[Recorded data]

━━━━━━━━━━━━━━━━━━━━

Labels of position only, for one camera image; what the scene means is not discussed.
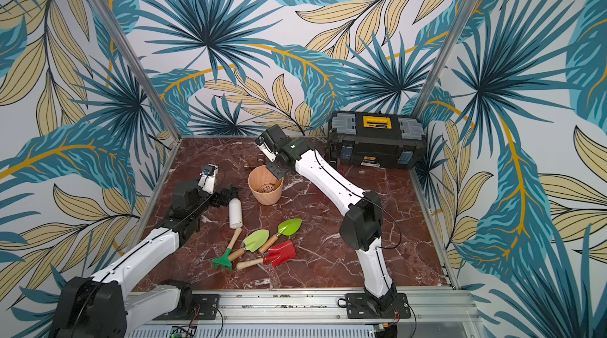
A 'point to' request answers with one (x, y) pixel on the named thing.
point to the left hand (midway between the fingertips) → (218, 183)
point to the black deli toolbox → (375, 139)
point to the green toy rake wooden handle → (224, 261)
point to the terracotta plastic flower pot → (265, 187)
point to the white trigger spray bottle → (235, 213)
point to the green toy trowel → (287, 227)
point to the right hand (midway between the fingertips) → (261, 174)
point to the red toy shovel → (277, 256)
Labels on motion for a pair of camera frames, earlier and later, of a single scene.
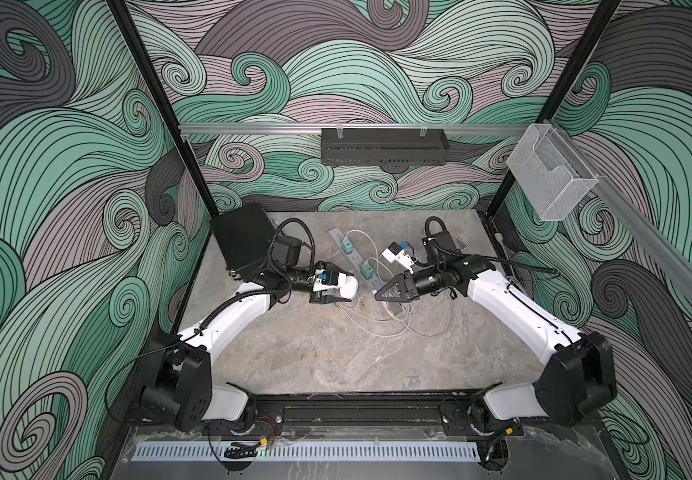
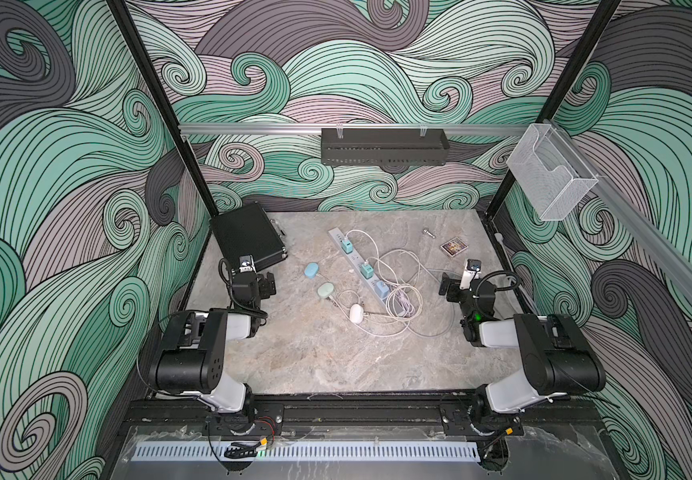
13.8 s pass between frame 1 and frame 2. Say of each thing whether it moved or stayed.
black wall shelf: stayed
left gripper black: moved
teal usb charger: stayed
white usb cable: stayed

━━━━━━━━━━━━━━━━━━━━

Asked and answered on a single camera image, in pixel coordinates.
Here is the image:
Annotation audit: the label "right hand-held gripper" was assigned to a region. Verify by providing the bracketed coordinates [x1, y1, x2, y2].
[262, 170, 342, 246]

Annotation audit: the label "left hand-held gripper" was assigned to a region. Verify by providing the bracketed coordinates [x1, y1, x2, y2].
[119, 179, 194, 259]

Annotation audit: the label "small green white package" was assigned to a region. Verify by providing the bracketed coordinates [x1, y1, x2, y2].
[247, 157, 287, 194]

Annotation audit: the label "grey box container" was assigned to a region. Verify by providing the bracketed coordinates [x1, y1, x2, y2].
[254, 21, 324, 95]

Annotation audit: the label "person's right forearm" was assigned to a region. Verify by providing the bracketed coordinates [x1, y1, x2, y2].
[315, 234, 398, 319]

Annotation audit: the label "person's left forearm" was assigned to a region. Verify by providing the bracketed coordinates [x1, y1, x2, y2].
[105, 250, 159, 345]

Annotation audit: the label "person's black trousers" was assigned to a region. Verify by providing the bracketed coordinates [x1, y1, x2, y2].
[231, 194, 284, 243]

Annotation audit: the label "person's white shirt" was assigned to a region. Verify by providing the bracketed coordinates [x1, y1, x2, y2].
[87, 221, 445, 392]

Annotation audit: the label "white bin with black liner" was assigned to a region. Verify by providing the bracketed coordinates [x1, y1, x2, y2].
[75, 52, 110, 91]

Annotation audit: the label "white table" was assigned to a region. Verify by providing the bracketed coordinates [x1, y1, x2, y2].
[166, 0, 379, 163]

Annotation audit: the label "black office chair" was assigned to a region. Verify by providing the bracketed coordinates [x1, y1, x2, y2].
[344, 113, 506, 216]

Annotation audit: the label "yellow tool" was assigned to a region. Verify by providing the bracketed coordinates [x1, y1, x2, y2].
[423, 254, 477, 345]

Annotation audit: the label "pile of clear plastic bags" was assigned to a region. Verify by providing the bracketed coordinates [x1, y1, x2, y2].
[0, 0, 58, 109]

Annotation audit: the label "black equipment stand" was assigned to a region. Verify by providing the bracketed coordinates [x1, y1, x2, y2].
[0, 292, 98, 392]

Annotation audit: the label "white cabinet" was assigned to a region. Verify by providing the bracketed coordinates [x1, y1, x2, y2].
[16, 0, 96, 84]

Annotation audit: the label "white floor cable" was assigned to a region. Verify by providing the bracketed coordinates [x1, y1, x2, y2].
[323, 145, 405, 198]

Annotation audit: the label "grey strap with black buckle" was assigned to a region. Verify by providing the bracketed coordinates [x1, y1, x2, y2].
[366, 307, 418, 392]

━━━━━━━━━━━━━━━━━━━━

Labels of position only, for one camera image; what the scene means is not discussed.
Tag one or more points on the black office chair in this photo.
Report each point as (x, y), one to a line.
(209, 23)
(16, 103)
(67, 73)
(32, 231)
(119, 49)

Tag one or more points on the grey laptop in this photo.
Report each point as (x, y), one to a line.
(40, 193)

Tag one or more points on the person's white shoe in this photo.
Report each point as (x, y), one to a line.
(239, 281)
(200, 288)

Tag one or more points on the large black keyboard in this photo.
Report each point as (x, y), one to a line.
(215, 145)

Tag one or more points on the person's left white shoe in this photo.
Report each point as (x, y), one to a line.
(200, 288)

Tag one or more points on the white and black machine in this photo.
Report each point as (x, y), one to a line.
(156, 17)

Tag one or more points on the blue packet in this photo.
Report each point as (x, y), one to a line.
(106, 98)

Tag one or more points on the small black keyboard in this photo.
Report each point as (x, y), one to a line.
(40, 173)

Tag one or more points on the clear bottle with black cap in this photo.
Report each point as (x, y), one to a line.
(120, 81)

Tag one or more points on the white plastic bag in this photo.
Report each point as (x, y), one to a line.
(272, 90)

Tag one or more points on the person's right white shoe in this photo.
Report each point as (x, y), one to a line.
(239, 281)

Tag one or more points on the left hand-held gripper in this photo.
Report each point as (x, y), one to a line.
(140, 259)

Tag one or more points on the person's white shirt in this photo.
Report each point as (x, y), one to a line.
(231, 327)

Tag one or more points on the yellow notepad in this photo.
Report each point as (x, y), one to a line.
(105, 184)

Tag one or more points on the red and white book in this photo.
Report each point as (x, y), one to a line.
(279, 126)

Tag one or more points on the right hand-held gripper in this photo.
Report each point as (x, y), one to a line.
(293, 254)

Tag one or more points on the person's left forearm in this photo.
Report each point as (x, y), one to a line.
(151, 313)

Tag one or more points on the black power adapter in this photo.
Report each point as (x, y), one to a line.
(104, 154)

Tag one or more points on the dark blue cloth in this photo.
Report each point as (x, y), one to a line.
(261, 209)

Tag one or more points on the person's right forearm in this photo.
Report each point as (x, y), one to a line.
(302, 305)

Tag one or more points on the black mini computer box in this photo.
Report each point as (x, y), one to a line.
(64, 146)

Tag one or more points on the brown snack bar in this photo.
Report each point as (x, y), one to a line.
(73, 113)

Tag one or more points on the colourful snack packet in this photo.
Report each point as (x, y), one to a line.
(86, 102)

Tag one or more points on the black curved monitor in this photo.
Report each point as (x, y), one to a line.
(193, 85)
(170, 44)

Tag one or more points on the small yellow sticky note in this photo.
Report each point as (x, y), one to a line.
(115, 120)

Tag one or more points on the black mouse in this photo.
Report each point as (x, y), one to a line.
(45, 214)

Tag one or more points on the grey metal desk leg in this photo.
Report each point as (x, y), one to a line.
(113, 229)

━━━━━━━━━━━━━━━━━━━━

What lines above contain the word "between"? Please copy each one.

point to the left hand (midway between the fingertips) → (218, 183)
point to the right hand (midway between the fingertips) → (261, 174)
13.8 s pass between frame 1 and frame 2. Say of each thing whether it moved or stayed.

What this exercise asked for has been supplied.